The repository is additionally configured with a 5% Reed-Solomon ECC Parity overhead, in addition to the 17+3 sharding used by Backblaze B2. To put it in simple terms, from a 21MB file, backblaze would need to suffer three rack failures, and an additional 1.05MB of the remaining 17 shards would have to be corrupted for a single 21MB pack to become lost. Even then, the rest of the files in the snapshot would be unaffected, and any user with that content id stored locally would automatically re-upload it on their next snapshot.

Pricing information

Tokisaki is hosted on a Hetzner CAX-21 ARM Ampere server, which is $7.59 per month. The storage is hosted on Backblaze B2 which charges $6/TB per month, in addition to Class A and C API calls billed at $0.0004/1,000 calls/day and $0.004/1,000 calls/day respectively. Ko-Fi charges between $0.50 and $1.00 per membership, in addition to any fees charged by Paypal.
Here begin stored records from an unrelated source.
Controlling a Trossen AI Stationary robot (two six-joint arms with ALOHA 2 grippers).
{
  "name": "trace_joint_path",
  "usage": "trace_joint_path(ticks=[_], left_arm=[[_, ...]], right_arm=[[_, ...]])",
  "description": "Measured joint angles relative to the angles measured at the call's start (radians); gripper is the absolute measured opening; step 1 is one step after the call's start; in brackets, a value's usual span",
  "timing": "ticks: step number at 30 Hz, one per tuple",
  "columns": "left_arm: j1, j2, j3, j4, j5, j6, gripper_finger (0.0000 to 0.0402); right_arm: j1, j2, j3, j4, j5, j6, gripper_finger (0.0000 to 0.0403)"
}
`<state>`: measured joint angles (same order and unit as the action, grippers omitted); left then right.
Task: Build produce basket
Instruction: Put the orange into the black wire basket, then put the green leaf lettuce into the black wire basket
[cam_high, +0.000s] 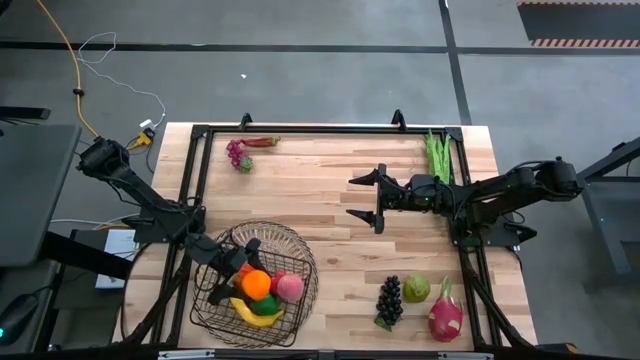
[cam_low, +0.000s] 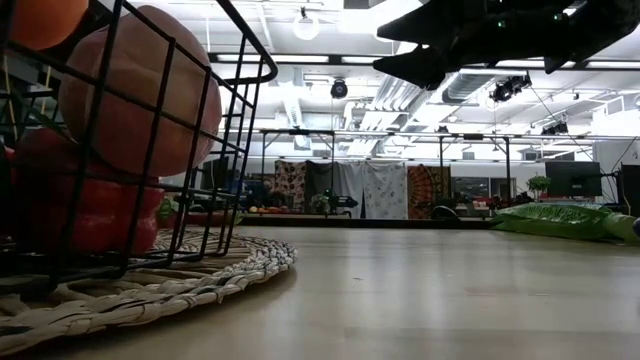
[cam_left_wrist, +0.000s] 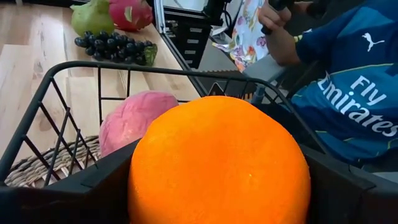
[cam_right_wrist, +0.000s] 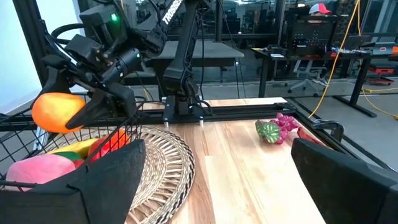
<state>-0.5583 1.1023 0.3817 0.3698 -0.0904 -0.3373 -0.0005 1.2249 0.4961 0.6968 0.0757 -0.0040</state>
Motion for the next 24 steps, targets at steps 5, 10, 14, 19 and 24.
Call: trace_joint_path(ticks=[5, 10, 14, 19, 24], left_arm=[[0.000, 0.000, 0.000, 0.003, -0.002, -0.007, 0.0345], [0.000, 0.000, 0.000, 0.003, -0.010, -0.004, 0.0388], [-0.001, 0.001, 0.000, 0.001, -0.019, 0.002, 0.0395], [0.000, -0.013, -0.001, 0.023, 0.008, -0.009, 0.0398], [0.008, -0.075, 0.021, 0.059, 0.112, -0.008, 0.0399]], right_arm=[[0.000, 0.000, 0.000, 0.000, 0.000, 0.000, 0.0394], [0.000, 0.000, 0.000, -0.001, 0.000, -0.003, 0.0394], [0.000, 0.000, 0.000, -0.006, 0.000, -0.003, 0.0394], [0.000, 0.000, 0.000, -0.005, 0.000, -0.003, 0.0394], [0.000, 0.000, 0.000, -0.005, 0.000, -0.003, 0.0394]])
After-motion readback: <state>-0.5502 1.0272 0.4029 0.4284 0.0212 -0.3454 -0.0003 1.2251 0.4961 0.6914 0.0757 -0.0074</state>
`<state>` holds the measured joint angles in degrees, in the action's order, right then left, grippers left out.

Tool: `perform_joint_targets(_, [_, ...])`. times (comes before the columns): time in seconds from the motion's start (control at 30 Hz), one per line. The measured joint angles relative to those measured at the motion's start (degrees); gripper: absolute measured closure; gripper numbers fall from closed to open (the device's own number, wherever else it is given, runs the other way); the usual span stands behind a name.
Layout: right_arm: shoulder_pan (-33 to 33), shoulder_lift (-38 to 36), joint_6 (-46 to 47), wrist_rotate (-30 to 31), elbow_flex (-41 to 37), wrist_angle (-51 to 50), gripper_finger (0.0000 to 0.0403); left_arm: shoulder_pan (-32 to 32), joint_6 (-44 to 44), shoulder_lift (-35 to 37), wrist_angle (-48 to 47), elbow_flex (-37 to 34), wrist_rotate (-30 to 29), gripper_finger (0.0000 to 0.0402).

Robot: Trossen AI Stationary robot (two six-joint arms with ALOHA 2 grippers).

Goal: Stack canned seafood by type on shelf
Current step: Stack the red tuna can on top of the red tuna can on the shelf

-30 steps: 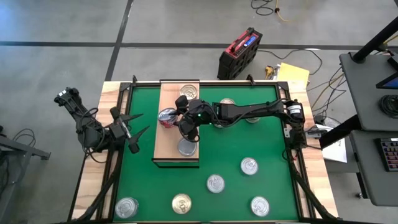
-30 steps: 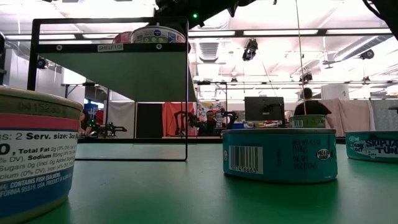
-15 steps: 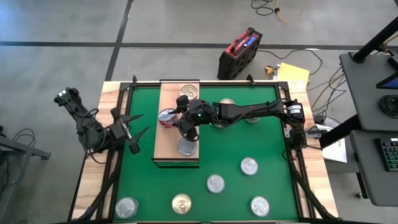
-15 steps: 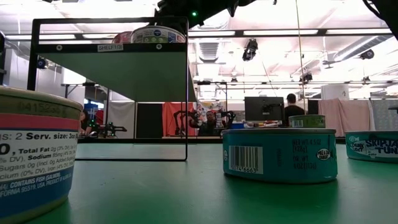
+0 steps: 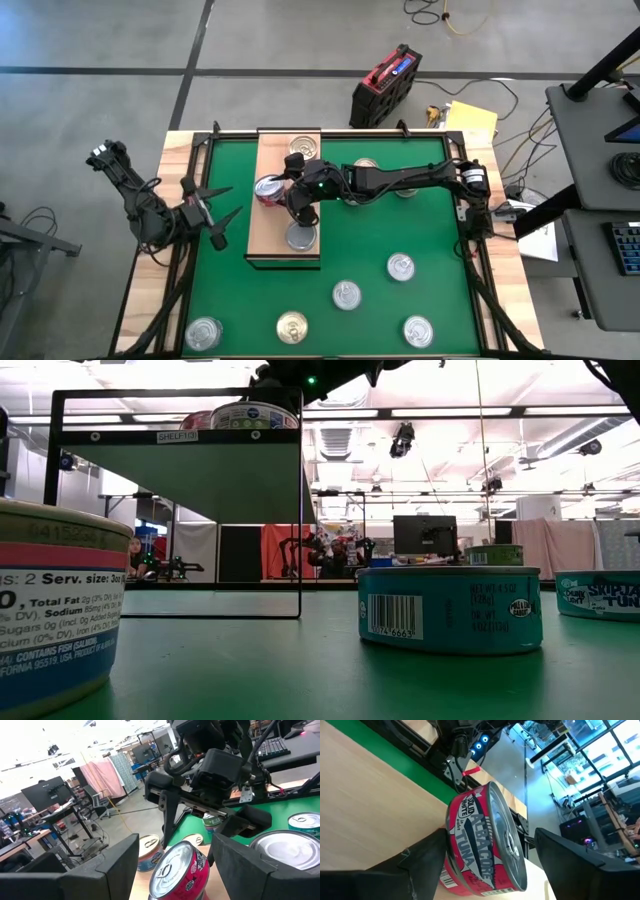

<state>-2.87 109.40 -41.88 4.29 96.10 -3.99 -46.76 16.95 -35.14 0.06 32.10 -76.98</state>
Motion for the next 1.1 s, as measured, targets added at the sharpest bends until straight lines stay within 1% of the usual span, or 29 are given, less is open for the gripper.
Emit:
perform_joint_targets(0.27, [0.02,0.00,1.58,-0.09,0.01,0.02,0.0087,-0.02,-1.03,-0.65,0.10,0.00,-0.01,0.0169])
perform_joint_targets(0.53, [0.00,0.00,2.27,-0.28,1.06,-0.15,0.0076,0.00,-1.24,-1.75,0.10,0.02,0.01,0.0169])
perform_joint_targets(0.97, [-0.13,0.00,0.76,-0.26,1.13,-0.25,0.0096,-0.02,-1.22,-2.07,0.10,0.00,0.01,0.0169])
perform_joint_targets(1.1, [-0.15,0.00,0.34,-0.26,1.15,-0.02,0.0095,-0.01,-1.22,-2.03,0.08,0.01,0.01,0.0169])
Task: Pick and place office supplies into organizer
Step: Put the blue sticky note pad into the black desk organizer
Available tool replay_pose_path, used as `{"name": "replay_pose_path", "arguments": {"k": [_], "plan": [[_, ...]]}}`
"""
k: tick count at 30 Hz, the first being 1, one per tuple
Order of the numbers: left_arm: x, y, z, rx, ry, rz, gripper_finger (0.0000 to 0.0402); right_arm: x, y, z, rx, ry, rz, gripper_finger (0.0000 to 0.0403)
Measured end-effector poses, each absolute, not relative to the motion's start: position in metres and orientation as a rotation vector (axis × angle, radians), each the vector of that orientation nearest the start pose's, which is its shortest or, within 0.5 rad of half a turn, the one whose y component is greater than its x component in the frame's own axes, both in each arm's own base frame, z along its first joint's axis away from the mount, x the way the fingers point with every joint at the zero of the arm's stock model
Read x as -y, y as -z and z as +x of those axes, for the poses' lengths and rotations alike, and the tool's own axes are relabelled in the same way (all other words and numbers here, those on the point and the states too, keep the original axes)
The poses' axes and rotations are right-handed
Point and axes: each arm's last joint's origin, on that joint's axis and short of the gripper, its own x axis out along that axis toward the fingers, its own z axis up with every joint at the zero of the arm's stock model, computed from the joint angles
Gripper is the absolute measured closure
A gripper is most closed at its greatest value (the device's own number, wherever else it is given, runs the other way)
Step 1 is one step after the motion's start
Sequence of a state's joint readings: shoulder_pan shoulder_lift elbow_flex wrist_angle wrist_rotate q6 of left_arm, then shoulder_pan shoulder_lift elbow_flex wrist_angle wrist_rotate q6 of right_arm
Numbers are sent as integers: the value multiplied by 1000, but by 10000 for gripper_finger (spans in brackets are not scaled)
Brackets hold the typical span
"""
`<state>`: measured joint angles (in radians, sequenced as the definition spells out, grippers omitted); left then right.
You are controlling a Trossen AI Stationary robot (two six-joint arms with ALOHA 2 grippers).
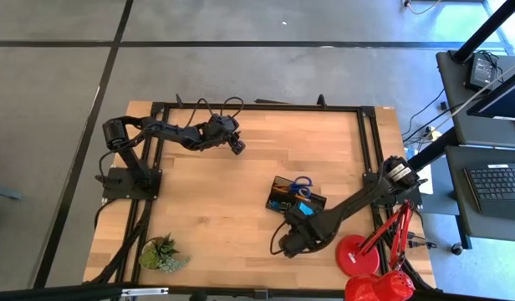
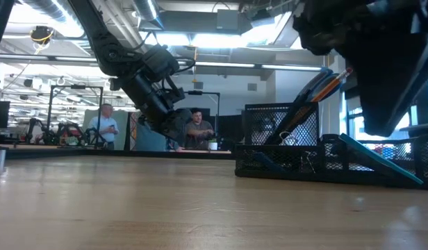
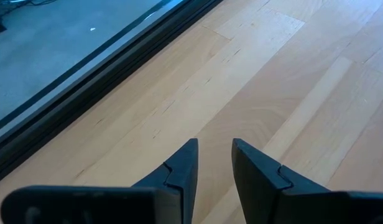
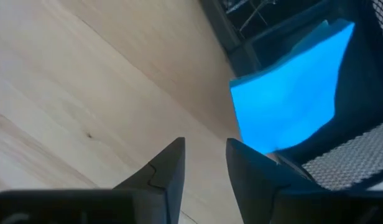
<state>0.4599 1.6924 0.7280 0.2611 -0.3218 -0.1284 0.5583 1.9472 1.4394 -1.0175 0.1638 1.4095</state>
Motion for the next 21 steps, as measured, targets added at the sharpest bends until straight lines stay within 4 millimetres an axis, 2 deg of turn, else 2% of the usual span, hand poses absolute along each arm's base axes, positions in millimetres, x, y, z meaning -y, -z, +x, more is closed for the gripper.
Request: {"name": "replay_pose_path", "arguments": {"k": [8, 14, 21], "plan": [[-147, -137, 277, -670, -794, -166, 309, -195, -187, 315, -1269, 651, 643, 283], [-147, -137, 277, -670, -794, -167, 311, -202, -189, 326, -1173, 567, 719, 283], [-147, -137, 277, -666, -797, -174, 309, -201, -189, 325, -1147, 662, 821, 283]]}}
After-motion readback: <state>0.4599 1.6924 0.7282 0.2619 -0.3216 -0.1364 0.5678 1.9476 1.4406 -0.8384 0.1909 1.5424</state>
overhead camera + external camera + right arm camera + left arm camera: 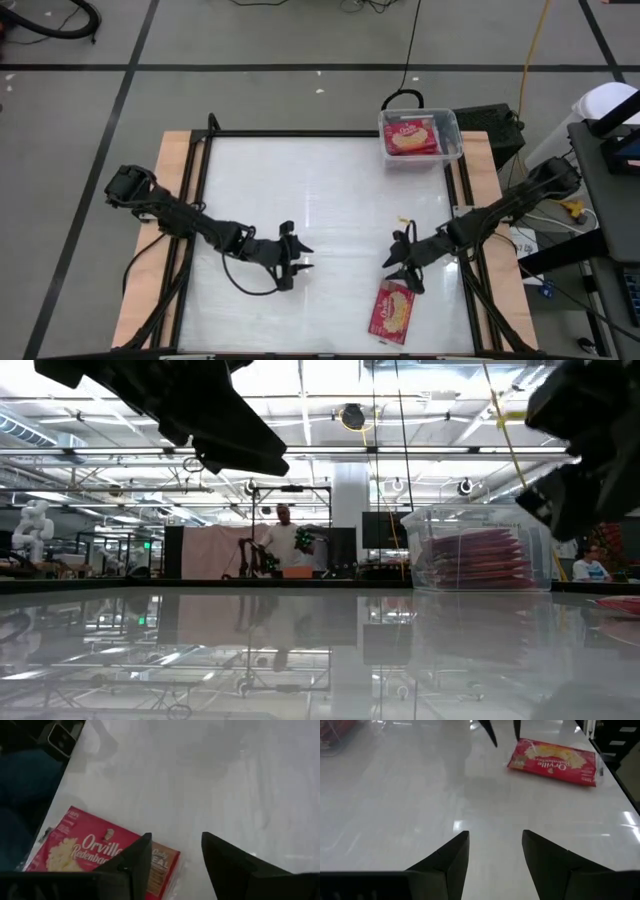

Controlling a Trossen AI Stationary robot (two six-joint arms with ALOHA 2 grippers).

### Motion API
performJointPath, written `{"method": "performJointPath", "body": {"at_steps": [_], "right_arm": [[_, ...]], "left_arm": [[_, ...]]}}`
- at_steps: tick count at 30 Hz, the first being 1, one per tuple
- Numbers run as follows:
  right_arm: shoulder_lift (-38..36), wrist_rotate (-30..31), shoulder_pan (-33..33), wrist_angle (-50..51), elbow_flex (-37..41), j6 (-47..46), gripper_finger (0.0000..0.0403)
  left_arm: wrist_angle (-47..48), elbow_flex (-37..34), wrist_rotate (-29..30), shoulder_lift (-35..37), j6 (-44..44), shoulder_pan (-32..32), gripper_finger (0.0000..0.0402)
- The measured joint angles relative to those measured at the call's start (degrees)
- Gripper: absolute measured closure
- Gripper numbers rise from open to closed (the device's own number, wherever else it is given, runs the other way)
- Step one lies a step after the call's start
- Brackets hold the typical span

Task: Sort popcorn bags into baskets
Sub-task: Put the red popcorn bag into the transparent bin

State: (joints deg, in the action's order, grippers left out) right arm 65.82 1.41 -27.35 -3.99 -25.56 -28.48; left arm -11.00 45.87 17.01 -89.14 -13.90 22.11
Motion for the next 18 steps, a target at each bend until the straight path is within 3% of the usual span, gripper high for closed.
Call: {"method": "performJointPath", "body": {"at_steps": [6, 11, 18], "right_arm": [[0.0, -0.1, -1.2, -16.3, 8.8, -0.6, 0.0215], [1.2, 0.0, -2.5, -18.0, 10.3, 0.6, 0.0203], [9.5, -0.2, -3.2, -24.7, 10.4, 5.4, 0.0202]], "left_arm": [[-0.5, 0.0, 2.8, -0.9, -1.8, 1.9, 0.0215], [-3.4, 0.0, 2.9, -3.6, -2.8, 2.5, 0.0215], [-10.3, 0.0, 4.1, -8.0, -2.7, 2.1, 0.0215]]}}
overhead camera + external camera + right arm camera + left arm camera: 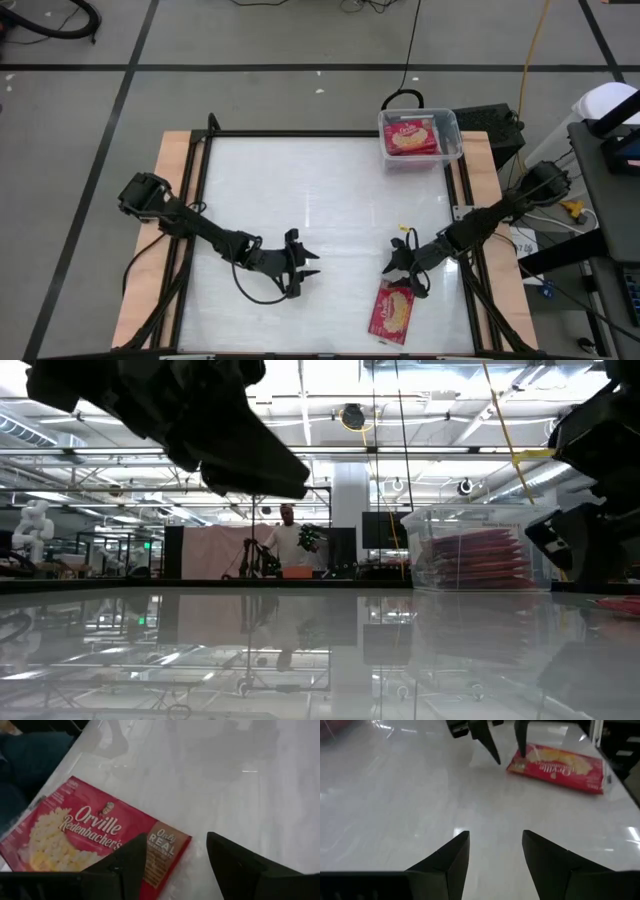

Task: Sort popcorn bags into baskets
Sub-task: Put the red popcorn bag into the transparent bin

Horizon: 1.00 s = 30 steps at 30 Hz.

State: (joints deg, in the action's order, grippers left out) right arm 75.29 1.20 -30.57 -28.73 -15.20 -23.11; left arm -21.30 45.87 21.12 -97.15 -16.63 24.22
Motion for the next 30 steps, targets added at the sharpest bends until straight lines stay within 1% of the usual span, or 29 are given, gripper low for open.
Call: {"method": "performJointPath", "body": {"at_steps": [7, 11, 14, 19, 20, 23, 26, 30], "right_arm": [[7.6, -2.6, 0.0, -6.3, 0.0, 0.6, 0.0206], [11.7, -1.7, 0.0, -11.3, -0.1, 3.8, 0.0230], [13.7, -1.2, 0.0, -11.9, -0.1, 4.9, 0.0273], [15.6, -0.5, 0.1, -13.5, -0.2, 4.9, 0.0382], [15.6, 0.3, 0.1, -14.2, -0.1, 5.0, 0.0391], [15.4, 4.7, 0.3, -17.5, 0.0, 5.6, 0.0391], [14.5, 8.7, 1.5, -20.0, 0.0, 7.2, 0.0400], [14.0, 14.6, 3.3, -19.9, 0.0, 8.0, 0.0402]], "left_arm": [[0.0, 0.0, 0.0, -0.1, 0.4, -0.5, 0.0215], [-0.4, 0.0, 0.1, -0.1, 1.4, -0.8, 0.0215], [-0.4, 0.0, 0.1, -0.1, 1.6, -1.5, 0.0215], [-0.4, 0.0, 0.1, -0.1, 5.3, -2.8, 0.0215], [-0.4, 0.0, 0.1, -0.1, 6.1, -3.2, 0.0215], [-0.5, 0.0, 0.1, -0.1, 8.8, -4.8, 0.0215], [-1.3, 0.0, 0.1, -0.1, 10.7, -6.6, 0.0215], [-2.5, 0.0, -0.1, -0.1, 11.3, -9.2, 0.0215]]}}
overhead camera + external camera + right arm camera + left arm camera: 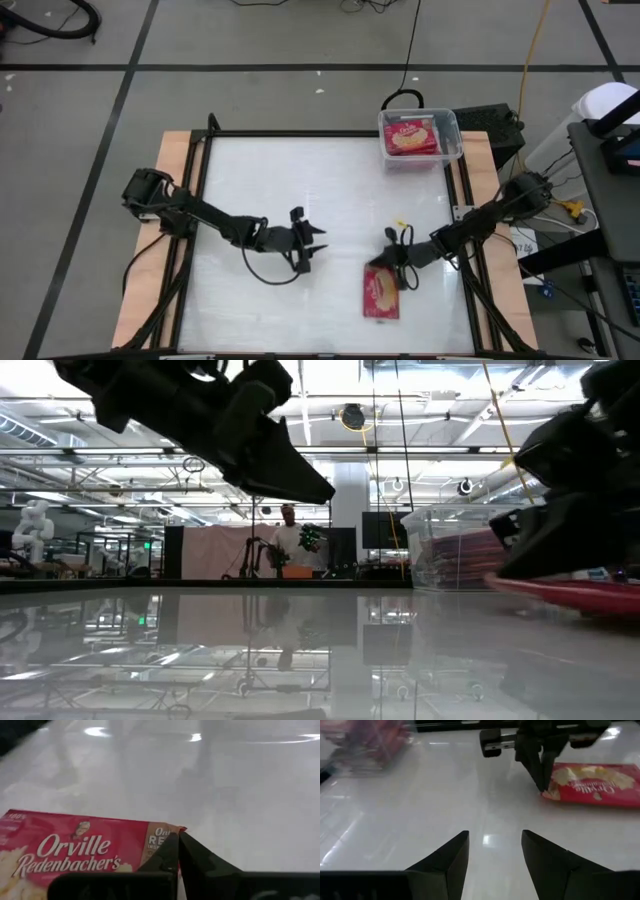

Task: Sort popcorn bags into baskets
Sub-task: Put the red popcorn bag into the transparent bin

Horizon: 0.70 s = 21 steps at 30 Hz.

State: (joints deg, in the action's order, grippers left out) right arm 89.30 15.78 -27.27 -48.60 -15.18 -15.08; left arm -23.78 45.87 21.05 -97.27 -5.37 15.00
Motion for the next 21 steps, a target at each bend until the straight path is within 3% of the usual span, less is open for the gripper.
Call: {"method": "performJointPath", "body": {"at_steps": [7, 11, 21], "right_arm": [[0.0, 13.7, 4.8, -3.6, 0.0, 2.7, 0.0402], [-0.1, 14.7, 7.2, -8.7, 0.0, 7.4, 0.0403], [-0.1, 18.9, 10.5, -16.9, -0.1, 13.2, 0.0403]], "left_arm": [[-0.3, 0.0, -0.5, 0.0, -1.7, -4.1, 0.0215], [-0.7, 0.0, -3.7, 0.0, -3.4, -5.6, 0.0209], [-12.1, 0.1, -12.5, -5.0, -13.3, -7.2, 0.0096]]}}
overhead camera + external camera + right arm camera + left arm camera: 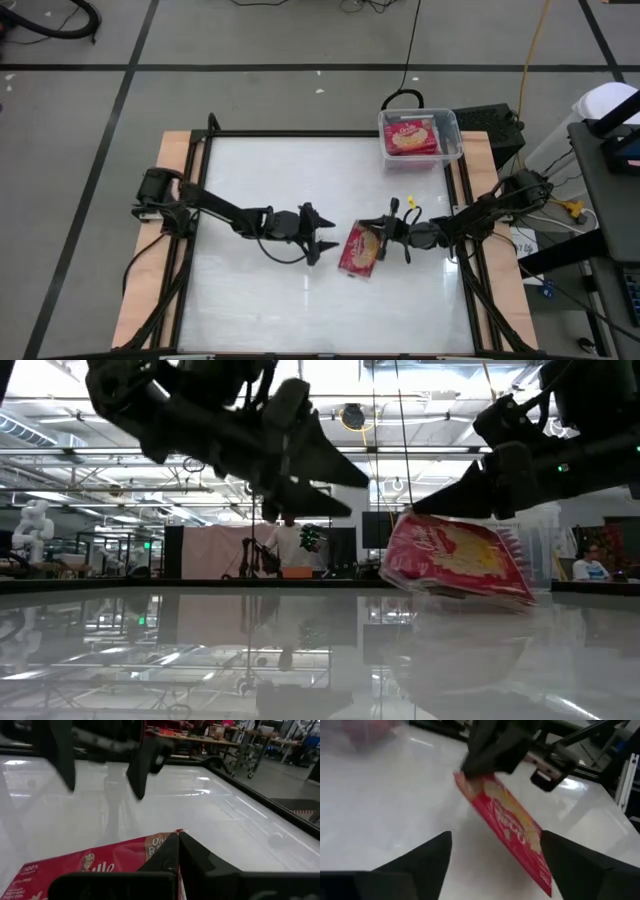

Users are only charged for their data, and are expected to be honest about their data usage, as due to the system design there is no way to verify how much data a user has uploaded. This does mean some users buying more data than they use could subsidized some users buying less data than they use. In the event a discrepancy comes to light, with the permission of a simple majority of users, a special user can be created on the server to allow an administrator to list the size of all snapshots on the system and who they belong to.

Reports of current storage usage will be made available to any user of Tokisaki upon request, as well as screenshots of the Hetzner cloud platform page for the Tokisaki server to verify information listed here.

Users can verify current ACLs on the server through the use of the kopia server acl list command, to verify only they have access to their snapshots.